Columns are great for many uses. But there is another two-dimensional display that is popular and useful: nested diagrams of different sorts. There are several different philosophies connected to such displays, some reaching religious fervor. What you will prefer is going to be a highly personal decision.

One category of these are diagrams that place headers at nodes, showing the child relationship as a line or arrow. Inspiration is the most flexible of these and is shown in the screenshot. It allows all sorts of graphical control over layout and the graphics assigned to headers. Outlines can be edited and browsed in the diagram view. These are tree diagrams and often look like starbursts or trees or (if they go from top to bottom) like organizational charts. MyMIND does this in a rudimentary way. Some newsreaders show news item threads graphically in this way too, and you could consider them graphical outliners.

One style of tree diagram is the “mind map,” a rigid set of graphic conventions that is supposed to expedite brainstorming and has many adherents. If that’s what you need, NovaMind is your outliner.

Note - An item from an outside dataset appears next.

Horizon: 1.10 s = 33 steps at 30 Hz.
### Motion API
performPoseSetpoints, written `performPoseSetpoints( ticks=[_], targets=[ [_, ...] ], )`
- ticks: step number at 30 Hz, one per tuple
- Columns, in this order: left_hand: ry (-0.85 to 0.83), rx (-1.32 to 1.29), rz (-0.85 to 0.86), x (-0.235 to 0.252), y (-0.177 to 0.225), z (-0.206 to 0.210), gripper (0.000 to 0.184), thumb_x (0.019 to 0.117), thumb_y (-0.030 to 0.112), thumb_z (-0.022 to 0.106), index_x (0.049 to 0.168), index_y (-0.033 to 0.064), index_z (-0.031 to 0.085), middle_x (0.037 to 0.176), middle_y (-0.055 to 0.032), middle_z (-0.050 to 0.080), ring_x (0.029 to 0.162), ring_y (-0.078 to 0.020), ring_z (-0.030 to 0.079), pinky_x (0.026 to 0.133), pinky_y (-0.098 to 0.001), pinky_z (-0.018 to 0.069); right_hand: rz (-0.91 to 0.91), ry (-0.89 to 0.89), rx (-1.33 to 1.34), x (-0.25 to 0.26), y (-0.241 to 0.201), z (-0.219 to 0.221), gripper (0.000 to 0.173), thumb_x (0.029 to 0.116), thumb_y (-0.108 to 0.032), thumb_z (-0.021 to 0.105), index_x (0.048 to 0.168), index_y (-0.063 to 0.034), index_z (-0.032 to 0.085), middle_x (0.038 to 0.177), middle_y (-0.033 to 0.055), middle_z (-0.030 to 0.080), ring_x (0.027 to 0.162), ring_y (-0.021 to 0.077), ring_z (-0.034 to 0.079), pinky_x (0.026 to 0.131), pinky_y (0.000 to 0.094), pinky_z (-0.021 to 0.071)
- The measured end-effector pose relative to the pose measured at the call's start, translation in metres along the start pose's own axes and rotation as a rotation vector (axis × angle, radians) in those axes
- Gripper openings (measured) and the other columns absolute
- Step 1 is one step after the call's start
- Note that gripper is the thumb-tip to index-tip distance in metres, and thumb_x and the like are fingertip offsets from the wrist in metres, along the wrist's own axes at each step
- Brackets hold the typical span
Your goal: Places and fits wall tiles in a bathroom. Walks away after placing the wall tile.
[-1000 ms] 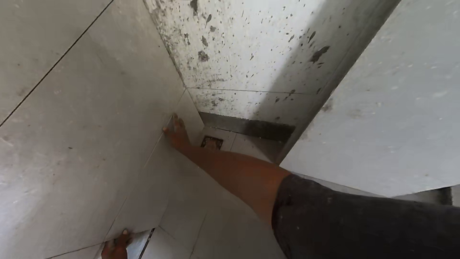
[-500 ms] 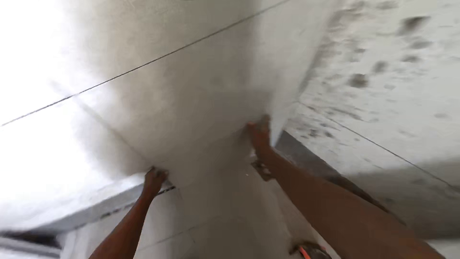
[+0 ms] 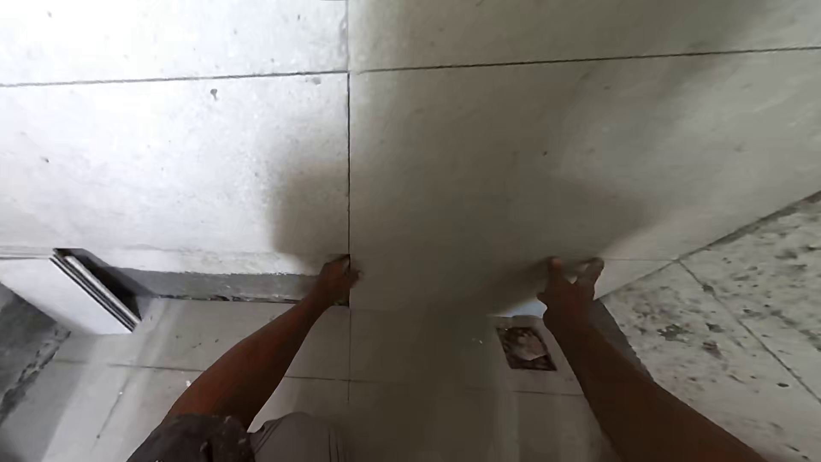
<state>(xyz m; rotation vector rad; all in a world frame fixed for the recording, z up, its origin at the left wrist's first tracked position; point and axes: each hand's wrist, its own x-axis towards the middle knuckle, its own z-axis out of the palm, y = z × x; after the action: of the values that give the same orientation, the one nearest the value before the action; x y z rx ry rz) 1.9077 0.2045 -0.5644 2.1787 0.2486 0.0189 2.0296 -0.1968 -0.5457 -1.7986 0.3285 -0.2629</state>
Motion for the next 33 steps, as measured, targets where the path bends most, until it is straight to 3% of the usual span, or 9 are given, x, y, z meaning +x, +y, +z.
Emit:
performPoseSetpoints(
  ticks=[6, 12, 17, 25, 29, 33],
  targets=[
    [0.054, -0.005, -0.007, -0.006, 0.002, 0.003, 0.039, 0.1022, 0.024, 0.065, 0.133, 0.0, 0.063, 0.116, -0.0216, 0.071, 0.105, -0.0327, 0.07, 0.098, -0.0537, 0.0536, 0.024, -0.005, -0.019, 0.0, 0.002, 0.0, 0.096, 0.1017, -0.046, 0.061, 0.166, -0.0192, -0.005, 0.172, 0.0178, 0.012, 0.153, 0.0409, 0.028, 0.113, 0.0678, 0.0375],
    [0.059, 0.09, -0.064, -0.009, -0.001, -0.002, 0.033, 0.1035, 0.029, 0.063, 0.12, 0.0001, 0.066, 0.103, -0.0209, 0.071, 0.097, -0.0352, 0.07, 0.09, -0.0562, 0.0544, 0.025, -0.015, -0.008, -0.001, 0.001, 0.0, 0.096, 0.102, -0.046, 0.06, 0.166, -0.0193, -0.005, 0.172, 0.0173, 0.011, 0.151, 0.0407, 0.031, 0.111, 0.0664, 0.04],
    [0.072, 0.1, -0.046, -0.01, -0.007, -0.003, 0.034, 0.1031, 0.03, 0.063, 0.121, 0.0013, 0.067, 0.105, -0.0209, 0.071, 0.097, -0.035, 0.07, 0.09, -0.057, 0.0544, 0.01, -0.021, 0.007, 0.0, 0.003, 0.001, 0.096, 0.1019, -0.045, 0.061, 0.166, -0.0174, -0.005, 0.172, 0.0163, 0.009, 0.154, 0.039, 0.027, 0.114, 0.0665, 0.0372],
    [0.095, 0.089, -0.028, -0.012, -0.018, -0.001, 0.035, 0.102, 0.031, 0.065, 0.122, 0.0024, 0.067, 0.103, -0.019, 0.073, 0.096, -0.0335, 0.071, 0.09, -0.0565, 0.0554, 0.017, 0.015, 0.002, 0.002, 0.004, -0.001, 0.095, 0.1023, -0.043, 0.062, 0.167, -0.0179, -0.004, 0.172, 0.0185, 0.012, 0.15, 0.0424, 0.034, 0.109, 0.0676, 0.0408],
    [0.069, 0.103, -0.083, -0.023, -0.036, 0.002, 0.039, 0.1023, 0.032, 0.065, 0.129, 0.0038, 0.064, 0.111, -0.0172, 0.073, 0.102, -0.0311, 0.072, 0.095, -0.0549, 0.0558, 0.022, 0.001, 0.009, 0.002, 0.007, -0.005, 0.094, 0.1033, -0.044, 0.059, 0.166, -0.0182, -0.006, 0.172, 0.019, 0.011, 0.15, 0.0426, 0.032, 0.111, 0.0678, 0.0397],
    [-0.003, 0.131, -0.142, -0.05, -0.059, 0.008, 0.037, 0.1031, 0.029, 0.064, 0.129, 0.002, 0.063, 0.107, -0.015, 0.073, 0.092, -0.0277, 0.073, 0.089, -0.0512, 0.0583, 0.064, 0.02, 0.004, -0.005, 0.006, -0.009, 0.091, 0.1041, -0.048, 0.055, 0.167, -0.0177, -0.003, 0.169, 0.0237, 0.016, 0.147, 0.0464, 0.036, 0.108, 0.0693, 0.0413]
  ],
)
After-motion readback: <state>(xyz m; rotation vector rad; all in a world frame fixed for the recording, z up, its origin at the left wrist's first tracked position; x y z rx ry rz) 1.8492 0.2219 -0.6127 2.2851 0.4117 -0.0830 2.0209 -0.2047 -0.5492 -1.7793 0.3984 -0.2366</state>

Another approach to displaying trees is to consider them as containers. A parent might be a rectangle that contains another rectangle that is a child. This has a certain economy that then allows for the graphical display of links among elements. That’s what Tinderbox does, using tools developed over a decade. Pretty powerful.

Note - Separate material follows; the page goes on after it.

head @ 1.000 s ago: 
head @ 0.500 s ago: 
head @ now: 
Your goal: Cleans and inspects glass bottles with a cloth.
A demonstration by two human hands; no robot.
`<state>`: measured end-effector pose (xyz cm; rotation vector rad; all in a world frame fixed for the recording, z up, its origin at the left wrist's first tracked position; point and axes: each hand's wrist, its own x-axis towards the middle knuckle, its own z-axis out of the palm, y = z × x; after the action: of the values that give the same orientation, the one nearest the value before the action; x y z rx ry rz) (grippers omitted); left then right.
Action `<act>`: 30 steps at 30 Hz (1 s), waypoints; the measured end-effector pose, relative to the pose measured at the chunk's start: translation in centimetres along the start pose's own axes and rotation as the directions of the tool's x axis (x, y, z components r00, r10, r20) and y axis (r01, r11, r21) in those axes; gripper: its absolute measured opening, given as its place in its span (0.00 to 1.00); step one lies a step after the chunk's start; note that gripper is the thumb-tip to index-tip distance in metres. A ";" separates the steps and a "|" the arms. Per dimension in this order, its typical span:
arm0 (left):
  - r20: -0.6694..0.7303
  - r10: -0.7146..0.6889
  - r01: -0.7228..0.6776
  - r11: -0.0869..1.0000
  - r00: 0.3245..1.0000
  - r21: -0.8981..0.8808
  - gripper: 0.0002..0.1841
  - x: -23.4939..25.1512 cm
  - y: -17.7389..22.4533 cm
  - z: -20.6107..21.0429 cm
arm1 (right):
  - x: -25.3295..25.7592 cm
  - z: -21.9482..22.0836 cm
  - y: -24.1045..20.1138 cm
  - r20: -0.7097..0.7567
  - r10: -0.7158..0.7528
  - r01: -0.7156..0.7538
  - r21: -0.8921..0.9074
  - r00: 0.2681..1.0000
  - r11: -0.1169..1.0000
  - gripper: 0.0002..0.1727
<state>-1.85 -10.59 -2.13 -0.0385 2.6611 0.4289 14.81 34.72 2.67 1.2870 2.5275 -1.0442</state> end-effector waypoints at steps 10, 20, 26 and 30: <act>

OmniOutliner outlines can be imported into its sister product OmniGraffle, a charting application, but the transition is a bit lumpy and only one-way. Greater integration is planned.

Schedule has an amazing variety of views: chart, resource, and calendar views, all relating to its outline.

Non-outliner Graphical Layouts

Some things that are not primarily outliners, or are at least not good outliners, will ofter offer an outline-like view of such graphical things. Programming editors will ofter offer an outline-like display of various programming entities of interest, even if you can not directly manipulate the outline itself. Graphics displays that allow things to be created via complex composition will often have outline views of the individual and composite components available; this is common in 3D editors. Most presentation software will give you an outline view of the presentation.

Almost anything that is ever stored as XML or a similarly hierarchial storage language can be view as an outline. If you view the source of this page, while HTML is technically a flat-text-based language, you can sort of see the page outlined for you, as the Wiki engine used to create this site outputs nicely-formatted HTML. It is common practice in Frontier, for instance, to directly edit HTML in an outline, which helps you keep track of the myriad nested components used in any real web page without getting lost. Outliners make great XML editors, and it’s the rare XML editor that hasn’t at least taken a few cues from an outliner, even if it hasn’t gone whole hog.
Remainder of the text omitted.